**WHAT YOU HAVE TO DO**
When you print the material, keep every line identical to the original.

┌─ RECORDED DATA

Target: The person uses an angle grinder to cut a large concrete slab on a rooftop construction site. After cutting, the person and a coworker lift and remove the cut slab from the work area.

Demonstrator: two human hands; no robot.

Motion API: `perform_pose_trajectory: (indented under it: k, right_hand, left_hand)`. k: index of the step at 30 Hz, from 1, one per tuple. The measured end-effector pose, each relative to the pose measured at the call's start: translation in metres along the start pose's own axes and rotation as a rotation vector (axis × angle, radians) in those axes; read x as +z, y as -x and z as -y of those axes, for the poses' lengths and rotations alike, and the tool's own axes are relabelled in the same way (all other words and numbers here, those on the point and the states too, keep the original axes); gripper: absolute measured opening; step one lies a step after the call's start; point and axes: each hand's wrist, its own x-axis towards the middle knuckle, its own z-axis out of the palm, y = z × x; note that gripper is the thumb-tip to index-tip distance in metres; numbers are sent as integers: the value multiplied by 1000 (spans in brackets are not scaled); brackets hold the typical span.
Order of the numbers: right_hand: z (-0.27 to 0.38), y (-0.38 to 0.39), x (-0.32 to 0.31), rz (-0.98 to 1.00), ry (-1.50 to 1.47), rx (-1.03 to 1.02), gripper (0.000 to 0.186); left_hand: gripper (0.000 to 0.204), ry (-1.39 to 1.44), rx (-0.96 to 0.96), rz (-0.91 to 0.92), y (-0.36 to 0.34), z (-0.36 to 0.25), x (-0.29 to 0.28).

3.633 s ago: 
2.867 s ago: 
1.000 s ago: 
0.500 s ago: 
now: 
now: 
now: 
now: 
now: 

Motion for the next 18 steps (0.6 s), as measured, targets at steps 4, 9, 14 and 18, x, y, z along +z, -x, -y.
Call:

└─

**ANSWER SECTION**
Target: The person uses an angle grinder to cut a large concrete slab on a rooftop construction site. After cutting, the person and a coworker lift and remove the cut slab from the work area.

Demonstrator: two human hands; no robot.

Motion API: `perform_pose_trajectory: (indented under it: k, right_hand, left_hand)`. k: index of the step at 30 Hz, from 1, one per tuple. The measured end-effector pose, each relative to the pose measured at the call's start: translation in metres along the start pose's own axes and rotation as a rotation vector (axis × angle, radians) in those axes; read x as +z, y as -x and z as -y of those axes, for the poses' lengths and rotations alike, and the tool's own axes are relabelled in the same way (all other words and numbers here, those on the point and the states too, keep the original axes); gripper: absolute measured opening; step one lies a step after the call's start; point and axes: each hand's wrist, its own x-axis towards the middle knuckle, its own z-axis out of the palm, y = z × x; note that gripper is the thumb-tip to index-tip distance in metres; numbers are sent as integers: the value multiplied by 1000 (spans in brackets are not scaled); brackets hold the typical span.
Order of the numbers: right_hand: z (-0.27 to 0.38), y (-0.38 to 0.39), x (-0.32 to 0.31), rz (-0.98 to 1.00), ry (-1.50 to 1.47), rx (-1.03 to 1.02), gripper (0.000 to 0.186); left_hand: gripper (0.000 to 0.204), ry (-1.39 to 1.44), rx (-0.96 to 0.96), rz (-0.91 to 0.92), y (-0.36 to 0.34), z (-0.36 to 0.25), x (-0.29 to 0.28).

3.633 s ago: 
2.867 s ago: 
1.000 s ago: 
0.500 s ago: 
now: 
now: 
now: 
now: 
now: 

Motion for the next 18 steps (0.6 s), as measured, targets at steps 4, 9, 14 and 18, x, y, z along +z, -x, -y.
Call:

There's no more to the answer.